___ Information provided
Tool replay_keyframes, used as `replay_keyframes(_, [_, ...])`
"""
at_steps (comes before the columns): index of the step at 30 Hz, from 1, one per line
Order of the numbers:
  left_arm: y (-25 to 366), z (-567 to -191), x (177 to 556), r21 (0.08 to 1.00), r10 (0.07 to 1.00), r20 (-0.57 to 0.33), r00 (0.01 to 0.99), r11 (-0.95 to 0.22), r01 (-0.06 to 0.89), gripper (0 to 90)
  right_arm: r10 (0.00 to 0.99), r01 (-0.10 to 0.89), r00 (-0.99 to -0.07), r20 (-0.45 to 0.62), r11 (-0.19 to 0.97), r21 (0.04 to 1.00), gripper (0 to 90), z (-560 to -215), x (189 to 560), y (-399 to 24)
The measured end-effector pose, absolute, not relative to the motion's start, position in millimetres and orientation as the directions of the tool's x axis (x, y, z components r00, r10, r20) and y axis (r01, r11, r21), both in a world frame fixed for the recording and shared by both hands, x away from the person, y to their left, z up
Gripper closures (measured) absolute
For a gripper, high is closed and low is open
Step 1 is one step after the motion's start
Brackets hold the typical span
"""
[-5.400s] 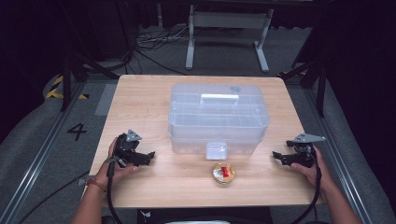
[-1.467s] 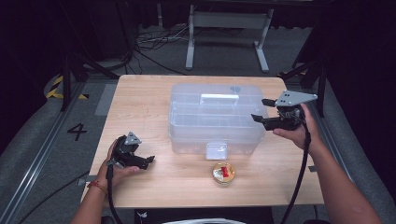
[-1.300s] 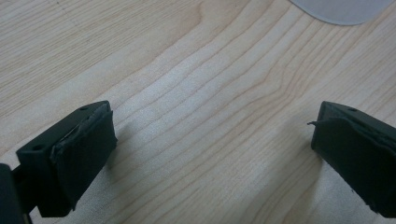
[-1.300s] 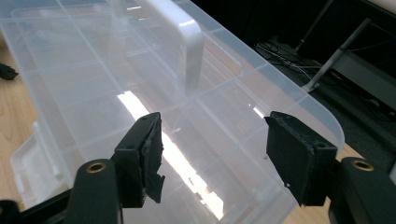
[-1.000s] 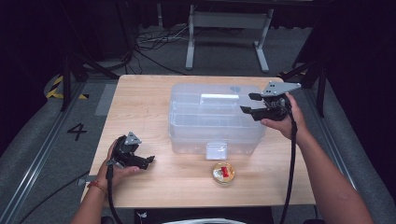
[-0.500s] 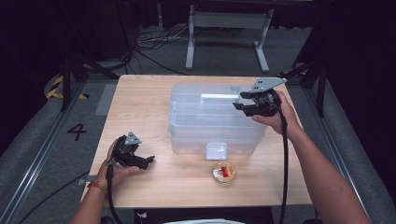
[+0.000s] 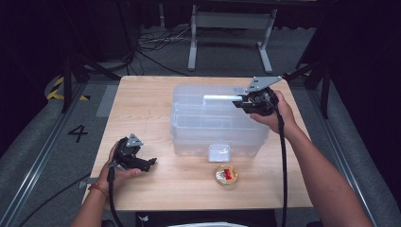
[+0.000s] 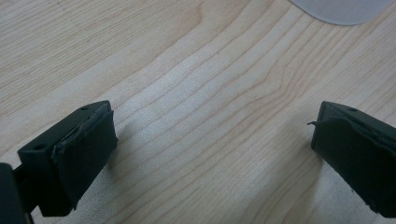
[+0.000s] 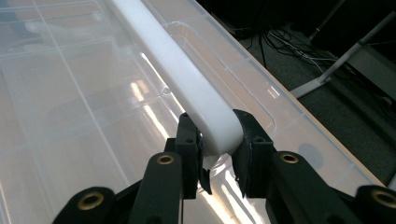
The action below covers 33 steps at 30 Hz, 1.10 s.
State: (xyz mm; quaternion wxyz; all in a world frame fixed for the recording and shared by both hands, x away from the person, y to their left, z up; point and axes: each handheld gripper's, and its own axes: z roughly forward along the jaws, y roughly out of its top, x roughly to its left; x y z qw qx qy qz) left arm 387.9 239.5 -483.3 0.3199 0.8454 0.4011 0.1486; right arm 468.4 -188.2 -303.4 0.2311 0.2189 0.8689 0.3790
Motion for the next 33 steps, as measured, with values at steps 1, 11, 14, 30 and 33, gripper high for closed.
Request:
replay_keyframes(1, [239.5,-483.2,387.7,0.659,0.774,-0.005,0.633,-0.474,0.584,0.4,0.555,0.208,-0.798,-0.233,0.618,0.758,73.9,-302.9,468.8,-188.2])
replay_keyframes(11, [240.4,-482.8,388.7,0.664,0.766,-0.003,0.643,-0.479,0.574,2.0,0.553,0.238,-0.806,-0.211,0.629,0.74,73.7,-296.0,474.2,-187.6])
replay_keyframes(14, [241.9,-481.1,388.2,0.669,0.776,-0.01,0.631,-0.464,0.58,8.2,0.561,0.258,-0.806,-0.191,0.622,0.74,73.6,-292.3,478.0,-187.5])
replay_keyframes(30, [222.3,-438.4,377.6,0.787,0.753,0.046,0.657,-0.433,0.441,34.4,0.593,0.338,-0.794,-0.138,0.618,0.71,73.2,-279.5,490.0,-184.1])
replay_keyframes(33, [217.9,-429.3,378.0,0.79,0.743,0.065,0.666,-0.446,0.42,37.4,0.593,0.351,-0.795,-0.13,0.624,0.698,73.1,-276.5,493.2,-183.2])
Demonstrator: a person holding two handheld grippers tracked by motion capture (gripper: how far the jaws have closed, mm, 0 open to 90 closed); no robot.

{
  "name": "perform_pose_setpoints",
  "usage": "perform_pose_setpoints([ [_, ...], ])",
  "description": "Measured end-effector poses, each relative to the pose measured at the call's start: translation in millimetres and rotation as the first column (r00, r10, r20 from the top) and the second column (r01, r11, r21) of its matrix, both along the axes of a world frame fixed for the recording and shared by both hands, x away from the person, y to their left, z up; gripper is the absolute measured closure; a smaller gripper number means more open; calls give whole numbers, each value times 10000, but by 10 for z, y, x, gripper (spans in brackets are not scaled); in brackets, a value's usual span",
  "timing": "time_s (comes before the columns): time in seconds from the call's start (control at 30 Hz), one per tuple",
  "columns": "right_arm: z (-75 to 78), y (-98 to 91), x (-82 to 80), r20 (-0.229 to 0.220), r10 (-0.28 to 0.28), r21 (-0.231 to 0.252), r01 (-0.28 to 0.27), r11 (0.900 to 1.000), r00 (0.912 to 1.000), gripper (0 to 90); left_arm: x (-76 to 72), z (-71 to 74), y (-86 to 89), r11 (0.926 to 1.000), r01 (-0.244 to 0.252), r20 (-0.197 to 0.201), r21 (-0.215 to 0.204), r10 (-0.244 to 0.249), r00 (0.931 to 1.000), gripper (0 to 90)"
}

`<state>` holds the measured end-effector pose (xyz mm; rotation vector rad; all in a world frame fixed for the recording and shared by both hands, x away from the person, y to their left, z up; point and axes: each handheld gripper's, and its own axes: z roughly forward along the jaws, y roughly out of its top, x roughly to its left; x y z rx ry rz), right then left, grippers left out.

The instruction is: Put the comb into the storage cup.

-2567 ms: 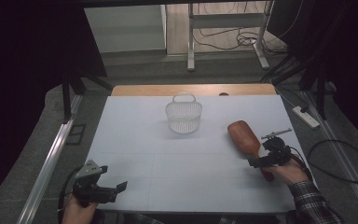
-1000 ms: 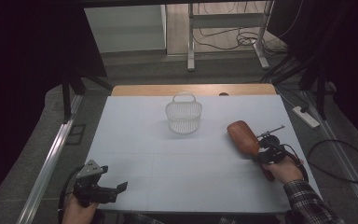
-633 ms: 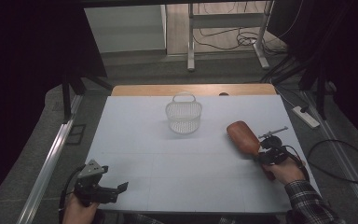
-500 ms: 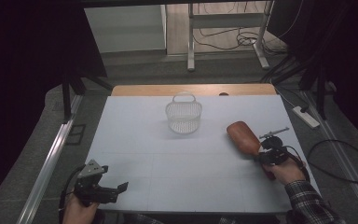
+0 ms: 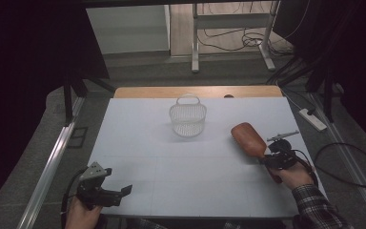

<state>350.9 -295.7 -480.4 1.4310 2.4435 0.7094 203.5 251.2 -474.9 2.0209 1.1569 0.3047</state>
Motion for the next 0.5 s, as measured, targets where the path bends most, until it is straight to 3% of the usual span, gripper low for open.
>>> perform_pose_setpoints([
  [0.3, 71, -14, -41, 377, 66, 244, -76, 9997, 9993, 722, 74, 7, -48, 9983, 498, 144, -310, -494, 9987, 7],
  [0.5, 117, -15, -79, 632, 125, 400, -150, 9991, 9979, 722, 123, 30, -89, 9975, 643, 398, -277, -632, 9972, 4],
])
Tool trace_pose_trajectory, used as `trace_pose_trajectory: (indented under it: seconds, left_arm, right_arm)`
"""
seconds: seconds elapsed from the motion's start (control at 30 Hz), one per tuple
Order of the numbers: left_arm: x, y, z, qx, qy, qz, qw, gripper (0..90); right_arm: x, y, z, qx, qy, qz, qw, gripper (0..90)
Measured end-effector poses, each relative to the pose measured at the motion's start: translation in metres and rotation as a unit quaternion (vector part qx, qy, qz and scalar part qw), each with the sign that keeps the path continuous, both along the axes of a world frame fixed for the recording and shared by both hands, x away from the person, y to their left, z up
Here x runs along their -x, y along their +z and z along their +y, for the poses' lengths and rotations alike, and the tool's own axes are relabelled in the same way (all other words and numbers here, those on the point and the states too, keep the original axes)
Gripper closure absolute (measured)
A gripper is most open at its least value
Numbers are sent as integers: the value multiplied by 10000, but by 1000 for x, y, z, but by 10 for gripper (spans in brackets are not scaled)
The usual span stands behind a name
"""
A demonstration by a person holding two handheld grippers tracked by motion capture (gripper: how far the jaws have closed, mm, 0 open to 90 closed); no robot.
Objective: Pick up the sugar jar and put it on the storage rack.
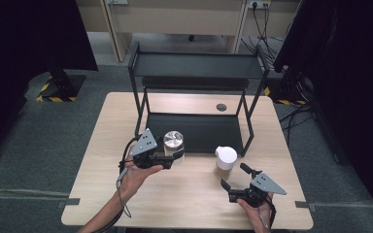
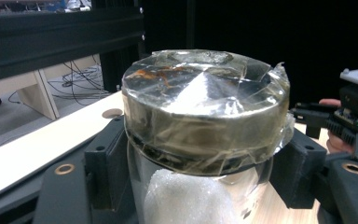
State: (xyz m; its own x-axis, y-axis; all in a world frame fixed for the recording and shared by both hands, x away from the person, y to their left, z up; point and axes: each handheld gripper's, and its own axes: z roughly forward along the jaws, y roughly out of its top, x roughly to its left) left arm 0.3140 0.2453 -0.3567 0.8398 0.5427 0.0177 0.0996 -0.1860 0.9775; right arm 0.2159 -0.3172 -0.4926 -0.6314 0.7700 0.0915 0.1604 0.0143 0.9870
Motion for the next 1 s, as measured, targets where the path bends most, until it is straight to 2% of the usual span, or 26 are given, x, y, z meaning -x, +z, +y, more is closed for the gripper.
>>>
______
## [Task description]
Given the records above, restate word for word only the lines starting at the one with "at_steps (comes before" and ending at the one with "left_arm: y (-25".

## [Answer for this exercise]
at_steps (comes before the columns): index of the step at 30 Hz, from 1, one per line
Order of the numbers:
  left_arm: y (-25 to 366), z (-567 to -191), x (177 to 556), r21 (0.08 to 1.00), r10 (0.07 to 1.00), r20 (-0.57 to 0.33), r00 (0.01 to 0.99), r11 (-0.95 to 0.22), r01 (-0.06 to 0.89), gripper (0 to 90)

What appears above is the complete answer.